25kgs/50kgs/1ton per bag or as buyer's request

Specifications

Calcined Anthracite
Fixed carbon: 90%-95%
S: 0.5% max
Size: 0-3. 3-5.3-15 or as request

It used the high quality anthracite as raw materials through high temperature calcined at over 2000 by the DC electric calciner with results in eliminating the moisture and volatile matter from anthracite efficiently, improving the density and the electric conductivity and strengthening the mechanical strength and anti-oxidation. It has good characteristics with low ash, low resistvity, low sulphur, high carbon and high density. It is the best material for high quality carbon products.

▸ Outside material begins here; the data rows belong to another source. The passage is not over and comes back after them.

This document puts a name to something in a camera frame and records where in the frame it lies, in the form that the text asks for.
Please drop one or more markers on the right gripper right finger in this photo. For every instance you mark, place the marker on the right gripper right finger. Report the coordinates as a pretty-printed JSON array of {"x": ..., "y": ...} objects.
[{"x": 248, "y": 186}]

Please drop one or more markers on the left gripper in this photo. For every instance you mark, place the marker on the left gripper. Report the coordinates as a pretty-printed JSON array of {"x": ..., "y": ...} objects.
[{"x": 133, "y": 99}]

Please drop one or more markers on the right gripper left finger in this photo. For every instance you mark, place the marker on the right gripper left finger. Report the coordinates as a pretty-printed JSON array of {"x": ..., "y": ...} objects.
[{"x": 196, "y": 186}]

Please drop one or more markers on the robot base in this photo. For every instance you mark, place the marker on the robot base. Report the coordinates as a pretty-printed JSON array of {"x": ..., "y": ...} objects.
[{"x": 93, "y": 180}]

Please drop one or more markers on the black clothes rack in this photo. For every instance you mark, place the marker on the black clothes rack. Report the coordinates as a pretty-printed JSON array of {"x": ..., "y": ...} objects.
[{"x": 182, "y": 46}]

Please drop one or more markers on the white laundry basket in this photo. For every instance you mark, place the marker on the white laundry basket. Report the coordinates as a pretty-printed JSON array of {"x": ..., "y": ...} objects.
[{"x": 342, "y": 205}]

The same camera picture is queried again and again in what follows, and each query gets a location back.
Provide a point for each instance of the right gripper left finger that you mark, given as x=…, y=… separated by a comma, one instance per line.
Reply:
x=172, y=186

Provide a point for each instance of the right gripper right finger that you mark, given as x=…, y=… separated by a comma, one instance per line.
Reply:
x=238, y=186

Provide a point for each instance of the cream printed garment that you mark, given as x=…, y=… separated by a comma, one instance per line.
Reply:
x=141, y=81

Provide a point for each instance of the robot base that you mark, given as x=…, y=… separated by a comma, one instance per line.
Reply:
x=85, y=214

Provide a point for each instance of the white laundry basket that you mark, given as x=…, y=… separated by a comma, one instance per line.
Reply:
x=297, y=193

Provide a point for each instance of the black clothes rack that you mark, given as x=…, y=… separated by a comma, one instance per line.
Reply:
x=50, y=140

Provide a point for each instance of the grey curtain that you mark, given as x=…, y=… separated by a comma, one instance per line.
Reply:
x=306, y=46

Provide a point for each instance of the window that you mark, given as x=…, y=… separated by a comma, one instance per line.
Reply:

Advantage and competitive of caclined anthracite:

1. strong supply capability

2. fast transportation

3. lower and reasonable price for your reference

4.low sulphur, low ash

5.fixed carbon:95% -90%

6..sulphur:lower than 0.3%

General Specification of Calcined Anthracite:

FC	95	94	93	92	90
ASH	4	5	6	6.5	8.5
V.M.	1	1	1	1.5	1.5
S	0.3	0.3	0.3	0.35	0.35
MOISTURE	0.5	0.5	0.5	0.5	0.5

Pictures

Injection carbon FC93 with high and stable quality

Q: How does carbon contribute to the structure of DNA?: Carbon is an essential element in the structure of DNA as it forms the backbone of the molecule. Carbon atoms in the sugar-phosphate backbone of DNA provide stability and flexibility, allowing the molecule to twist and fold into its double helix shape. Additionally, carbon atoms are also present in the nitrogenous bases, which are the building blocks of the genetic code. Overall, carbon's presence in DNA is crucial for its overall structure and function in storing and transmitting genetic information.

Q: What are the advantages and disadvantages of carbon monoxide and carbon dioxide?: Carbon monoxide is a common poison, but trace use is good for organ transplants. British researchers have recently developed a new method that can effectively use carbon monoxide to help transplant organs survive, while avoiding the risk of carbon monoxide poisoning. Excessive inhalation of carbon monoxide poisoning will lead to death, carbon monoxide into the human body, and soon the hemoglobin in blood combined with the formation of carboxyhemoglobin, causes red blood cells to reduce the oxygen carrying, the tissue hypoxia in vivo. The cardiac and central biblical system is the most sensitive to hypoxia and the earliest affected. In the air of carbon monoxide concentration reached 117 mg / M 3, people can feel headache, vertigo: up to 292.5 mg / M 3 symptoms; up to 582.5 mg / M 3 will be nausea and vomiting, exhaustion, if not timely rescue can have life risk. When the concentration of carbon monoxide in the air reaches 11700 mg / M 3, a coma occurs; the concentration of carbon monoxide in the air reaches 1170 mg / m. The 3 spoons will soon die. This is bad. But in organ transplant operations, the use of trace amounts of carbon monoxide helps dilate blood vessels and reduce inflammation, thereby increasing the survival rate of transplanted organs.

Q: What is carbon steel, carbon manganese steel?: Compared with other kinds of steel, carbon steel is the earliest, low cost, wide performance range and the largest amount. For nominal pressure PN is less than or equal to 32.0MPa, temperature of -30-425 water, steam, air, hydrogen, ammonia, nitrogen and petroleum products such as medium. Commonly used grades are WC1, WCB, ZG25 and high quality steel 20, 25, 30 and low-alloy structural steel 16Mn

Q: Why carbon fiber resistant to low temperature: Resistance to 180 DEG C carbon fiber can be low temperature, under this condition, many materials are brittle, even sturdy steel has become fragile than glass, and carbon fiber under this condition is still very soft.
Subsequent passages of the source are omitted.